DEATH OF A SINGULAR NAVAL WARRIOR—SANDY WOODWARD WHO COMMANDED THE TASK FORCE THAT WON BACK THE FALKLANDS IN 1982
I followed the whole Falkland’s campaign obsessively from my thatched cottage in Ireland—a decidedly primitive structure made entirely from local materials, but wonderfully evocative and romantic.
The cottage boasted TV at the time—all of two channels—but the truly compelling coverage seemed to come by radio at night; and it had the added advantage that the rats, who were gnawing through the ceiling above me, were temporarily silenced. My rats were nothing if not BBC fans—and fascinated by the Falklands conflict. I killed them all eventually, but clearly we shared some tastes.
The task of defeating the Argentinians was a mission impossible according to U.S. military experts at the time. The Argentinians—who had seized the island--were well dug in and air support from the Argentine mainland was relatively close. Their troops on the island outnumbered the British nearly four to one. Their excellent air force was locally superior in numbers. In contrast, the British faced appalling logistic difficulties because they had to come some ungodly distance—over 8,000 miles—from the UK.
It was a war that the British could easily have lost—and, arguably, should have lost. They suffered a number of serious setbacks, but thanks to a great commander, Sir John ‘Sandy’ Woodward, and quite remarkable fortitude, they won. It was a close-run thing primarily because of British naval losses from air attacks which created formidable logistical headaches. These included the loss of most of their heavy lift helicopters when the container ship, the Atlantic Conveyor, was sunk by Argentine missiles.
One CH-47 Chinook survived because it happened to be airborne at the time. Despite lacking spares and all sorts of supposedly essential supporting gear, it went on to: carry some 1,500 troops, 95 casualties, 650 POWs and 550 tons of cargo. That said, mostly the British troops, once landed, just walked. The weather, as normal in the Falklands, was foul—cold, wet, and windy.
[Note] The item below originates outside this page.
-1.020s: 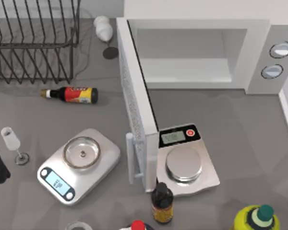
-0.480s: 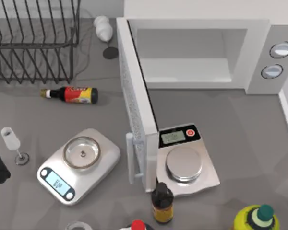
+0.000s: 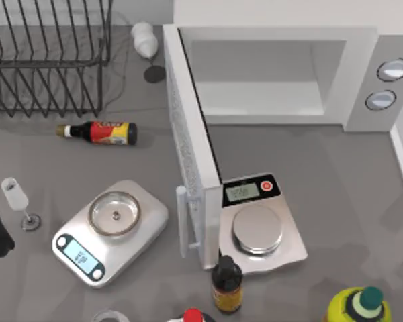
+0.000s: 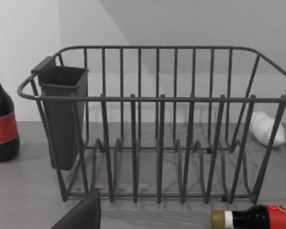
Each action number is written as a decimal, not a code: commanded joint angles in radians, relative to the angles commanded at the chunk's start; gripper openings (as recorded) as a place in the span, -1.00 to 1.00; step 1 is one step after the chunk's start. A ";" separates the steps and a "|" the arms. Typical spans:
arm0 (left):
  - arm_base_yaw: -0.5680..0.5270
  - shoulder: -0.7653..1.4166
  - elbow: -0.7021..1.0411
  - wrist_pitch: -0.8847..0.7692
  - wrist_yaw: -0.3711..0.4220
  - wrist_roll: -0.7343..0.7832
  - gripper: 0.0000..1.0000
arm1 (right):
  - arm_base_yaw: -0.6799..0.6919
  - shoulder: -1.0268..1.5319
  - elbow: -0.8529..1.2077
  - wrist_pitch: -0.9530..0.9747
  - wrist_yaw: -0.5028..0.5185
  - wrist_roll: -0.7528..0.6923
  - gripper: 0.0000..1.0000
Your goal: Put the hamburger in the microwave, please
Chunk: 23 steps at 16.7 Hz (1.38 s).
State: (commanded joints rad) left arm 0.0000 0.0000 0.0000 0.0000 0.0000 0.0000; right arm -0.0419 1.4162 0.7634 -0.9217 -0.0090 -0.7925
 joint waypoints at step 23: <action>0.000 0.000 0.000 0.000 0.000 0.000 1.00 | 0.274 0.334 0.276 0.492 0.258 0.415 -1.00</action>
State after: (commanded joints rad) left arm 0.0000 0.0000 0.0000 0.0000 0.0000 0.0000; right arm 0.2325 1.7498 1.0392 -0.4295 0.2490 -0.3772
Where the infantry were concerned, though some Argentinian units fought hard, the British—outnumbered though they were—outfought the Argentinians at every turn in a series of classic military actions. British special forces were also involved to singular effect.
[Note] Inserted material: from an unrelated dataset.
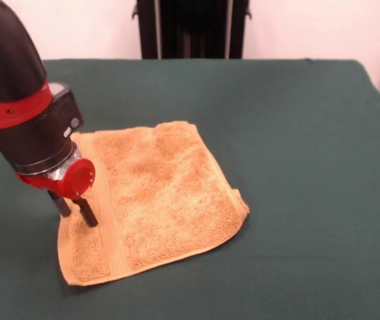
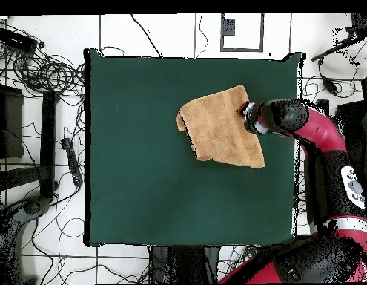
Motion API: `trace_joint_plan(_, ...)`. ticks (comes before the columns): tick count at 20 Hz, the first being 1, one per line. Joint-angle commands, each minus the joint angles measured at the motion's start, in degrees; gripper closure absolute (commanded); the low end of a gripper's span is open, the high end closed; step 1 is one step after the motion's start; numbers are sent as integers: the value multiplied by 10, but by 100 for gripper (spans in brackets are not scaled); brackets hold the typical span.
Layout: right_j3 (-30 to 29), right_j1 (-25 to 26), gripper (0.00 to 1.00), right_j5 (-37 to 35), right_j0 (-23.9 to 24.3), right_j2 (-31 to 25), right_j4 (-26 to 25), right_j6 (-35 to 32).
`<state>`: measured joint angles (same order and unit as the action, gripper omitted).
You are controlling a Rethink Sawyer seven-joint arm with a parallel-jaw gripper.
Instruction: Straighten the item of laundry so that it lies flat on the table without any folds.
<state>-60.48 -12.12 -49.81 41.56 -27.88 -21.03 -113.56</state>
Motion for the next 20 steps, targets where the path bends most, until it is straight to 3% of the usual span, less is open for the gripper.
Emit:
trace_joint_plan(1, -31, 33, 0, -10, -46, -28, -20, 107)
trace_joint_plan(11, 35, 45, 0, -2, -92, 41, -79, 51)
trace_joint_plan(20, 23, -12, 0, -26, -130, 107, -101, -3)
CASUALTIES: The conflict lasted 74 days. 649 Argentinians were killed and 255 British. 3 Falklands islanders also died.
British Sea Harriers, despite being stationed out of range of Argentine aircraft—which limited their time on station—and facing superior numbers of faster high performance fighters, shot down an astonishing 20 Argentine aircraft. They also provided ground support. Two Harriers were lost to ground fire and two to accidents. None were lost to hostile aircraft.
By any standards, that has to be considered a truly remarkable performance.